Task goal
Only lines containing the string "segmentation" belong in the answer; copy all of them from the entries.
━━ Records for the task
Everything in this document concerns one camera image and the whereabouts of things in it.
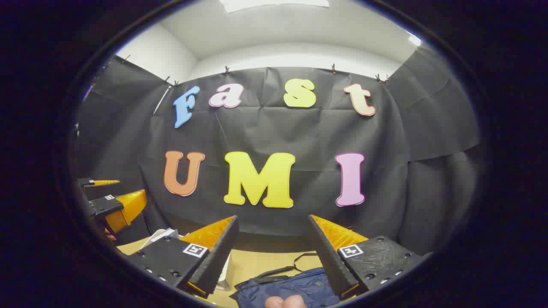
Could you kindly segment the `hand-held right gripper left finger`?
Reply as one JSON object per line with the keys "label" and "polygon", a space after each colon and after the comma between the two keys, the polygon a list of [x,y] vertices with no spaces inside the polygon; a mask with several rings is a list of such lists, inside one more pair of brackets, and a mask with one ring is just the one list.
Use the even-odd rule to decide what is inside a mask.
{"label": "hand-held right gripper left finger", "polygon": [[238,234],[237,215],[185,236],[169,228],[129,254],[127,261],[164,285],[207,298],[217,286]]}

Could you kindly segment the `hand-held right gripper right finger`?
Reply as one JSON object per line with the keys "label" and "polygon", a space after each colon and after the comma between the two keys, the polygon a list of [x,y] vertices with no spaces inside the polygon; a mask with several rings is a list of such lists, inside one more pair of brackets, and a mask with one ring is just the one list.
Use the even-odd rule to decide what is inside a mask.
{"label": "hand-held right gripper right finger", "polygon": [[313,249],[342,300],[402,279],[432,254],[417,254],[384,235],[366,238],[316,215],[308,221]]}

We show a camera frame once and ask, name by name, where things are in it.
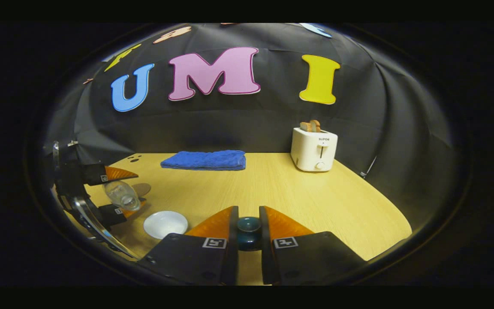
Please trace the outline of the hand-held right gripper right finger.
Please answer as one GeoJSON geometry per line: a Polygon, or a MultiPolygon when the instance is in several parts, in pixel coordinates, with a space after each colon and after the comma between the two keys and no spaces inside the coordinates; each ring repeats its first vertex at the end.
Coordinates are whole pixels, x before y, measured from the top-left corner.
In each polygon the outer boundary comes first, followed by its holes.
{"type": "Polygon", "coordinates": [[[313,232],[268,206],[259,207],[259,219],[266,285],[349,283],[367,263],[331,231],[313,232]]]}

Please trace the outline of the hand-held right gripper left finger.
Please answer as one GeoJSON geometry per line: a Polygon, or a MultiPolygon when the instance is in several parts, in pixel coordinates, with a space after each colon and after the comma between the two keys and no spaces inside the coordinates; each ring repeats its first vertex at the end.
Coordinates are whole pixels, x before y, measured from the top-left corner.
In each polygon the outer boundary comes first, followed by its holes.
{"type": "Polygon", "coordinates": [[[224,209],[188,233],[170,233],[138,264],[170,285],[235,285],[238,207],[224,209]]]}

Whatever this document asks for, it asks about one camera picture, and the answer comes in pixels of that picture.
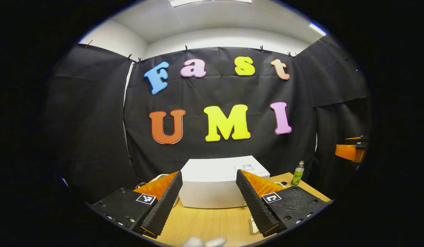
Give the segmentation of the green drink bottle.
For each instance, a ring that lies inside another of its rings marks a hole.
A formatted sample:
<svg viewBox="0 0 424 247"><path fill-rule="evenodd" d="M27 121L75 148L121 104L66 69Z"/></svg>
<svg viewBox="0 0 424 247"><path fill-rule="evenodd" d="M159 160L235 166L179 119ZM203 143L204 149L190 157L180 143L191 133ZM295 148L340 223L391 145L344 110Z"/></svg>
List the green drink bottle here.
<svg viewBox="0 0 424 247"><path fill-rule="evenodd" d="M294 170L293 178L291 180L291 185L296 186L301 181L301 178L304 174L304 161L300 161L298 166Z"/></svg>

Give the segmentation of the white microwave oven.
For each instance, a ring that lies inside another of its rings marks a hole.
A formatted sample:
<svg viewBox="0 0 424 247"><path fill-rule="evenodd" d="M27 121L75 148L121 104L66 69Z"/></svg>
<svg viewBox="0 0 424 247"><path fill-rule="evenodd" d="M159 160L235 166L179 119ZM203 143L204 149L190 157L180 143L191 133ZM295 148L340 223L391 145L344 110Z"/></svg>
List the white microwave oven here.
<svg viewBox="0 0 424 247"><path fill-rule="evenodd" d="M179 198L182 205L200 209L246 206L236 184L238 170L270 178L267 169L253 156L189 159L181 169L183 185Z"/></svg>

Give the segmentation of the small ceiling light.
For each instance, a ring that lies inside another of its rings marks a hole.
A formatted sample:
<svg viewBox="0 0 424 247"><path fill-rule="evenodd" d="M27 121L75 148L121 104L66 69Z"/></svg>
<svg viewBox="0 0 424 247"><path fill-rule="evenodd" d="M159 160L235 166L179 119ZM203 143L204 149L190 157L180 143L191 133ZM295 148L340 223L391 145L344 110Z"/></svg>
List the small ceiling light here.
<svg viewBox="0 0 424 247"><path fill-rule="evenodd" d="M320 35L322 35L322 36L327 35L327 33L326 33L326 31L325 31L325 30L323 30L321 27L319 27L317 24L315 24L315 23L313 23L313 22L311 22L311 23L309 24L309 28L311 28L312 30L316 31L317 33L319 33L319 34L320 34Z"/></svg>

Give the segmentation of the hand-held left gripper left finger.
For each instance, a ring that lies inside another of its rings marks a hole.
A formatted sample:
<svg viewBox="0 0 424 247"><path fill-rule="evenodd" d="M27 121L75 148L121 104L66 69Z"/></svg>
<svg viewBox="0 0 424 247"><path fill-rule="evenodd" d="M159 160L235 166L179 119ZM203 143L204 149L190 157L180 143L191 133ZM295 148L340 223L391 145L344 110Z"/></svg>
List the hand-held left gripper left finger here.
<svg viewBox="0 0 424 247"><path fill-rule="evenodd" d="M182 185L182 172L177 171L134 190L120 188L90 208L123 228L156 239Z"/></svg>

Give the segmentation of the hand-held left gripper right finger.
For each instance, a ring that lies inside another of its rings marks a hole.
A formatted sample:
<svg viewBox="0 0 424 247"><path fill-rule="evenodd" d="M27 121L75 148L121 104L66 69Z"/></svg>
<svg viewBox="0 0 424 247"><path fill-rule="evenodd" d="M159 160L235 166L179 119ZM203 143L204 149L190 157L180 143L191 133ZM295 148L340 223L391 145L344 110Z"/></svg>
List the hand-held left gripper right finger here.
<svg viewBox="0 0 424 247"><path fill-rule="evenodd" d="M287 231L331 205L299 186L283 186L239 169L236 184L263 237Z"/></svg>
━━━━
━━ Records for the task
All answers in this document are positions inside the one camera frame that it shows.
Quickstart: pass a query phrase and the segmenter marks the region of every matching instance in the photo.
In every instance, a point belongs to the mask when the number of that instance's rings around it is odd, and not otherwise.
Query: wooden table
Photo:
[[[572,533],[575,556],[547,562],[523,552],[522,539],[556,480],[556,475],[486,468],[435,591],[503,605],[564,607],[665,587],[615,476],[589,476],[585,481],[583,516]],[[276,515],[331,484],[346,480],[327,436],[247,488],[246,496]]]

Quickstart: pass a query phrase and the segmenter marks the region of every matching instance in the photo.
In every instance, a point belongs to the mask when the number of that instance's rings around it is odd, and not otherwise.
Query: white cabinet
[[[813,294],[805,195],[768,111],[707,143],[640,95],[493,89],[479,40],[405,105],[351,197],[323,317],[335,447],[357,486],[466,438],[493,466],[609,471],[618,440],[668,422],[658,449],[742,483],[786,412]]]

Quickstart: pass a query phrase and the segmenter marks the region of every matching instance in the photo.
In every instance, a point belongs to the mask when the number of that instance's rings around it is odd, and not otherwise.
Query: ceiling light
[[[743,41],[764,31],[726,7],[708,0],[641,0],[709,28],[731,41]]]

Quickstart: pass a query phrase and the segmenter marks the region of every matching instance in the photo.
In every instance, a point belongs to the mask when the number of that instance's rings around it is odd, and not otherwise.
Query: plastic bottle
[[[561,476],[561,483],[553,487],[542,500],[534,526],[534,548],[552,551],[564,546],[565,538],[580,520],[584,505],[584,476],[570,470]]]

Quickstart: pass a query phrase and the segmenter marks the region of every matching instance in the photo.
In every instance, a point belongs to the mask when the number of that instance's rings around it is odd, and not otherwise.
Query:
━━━━
Reply
Give the segmentation of the green drink bottle.
Give the segmentation of the white microwave oven.
Give the segmentation of the small ceiling light.
Give the segmentation of the hand-held left gripper left finger.
Give the segmentation of the hand-held left gripper right finger.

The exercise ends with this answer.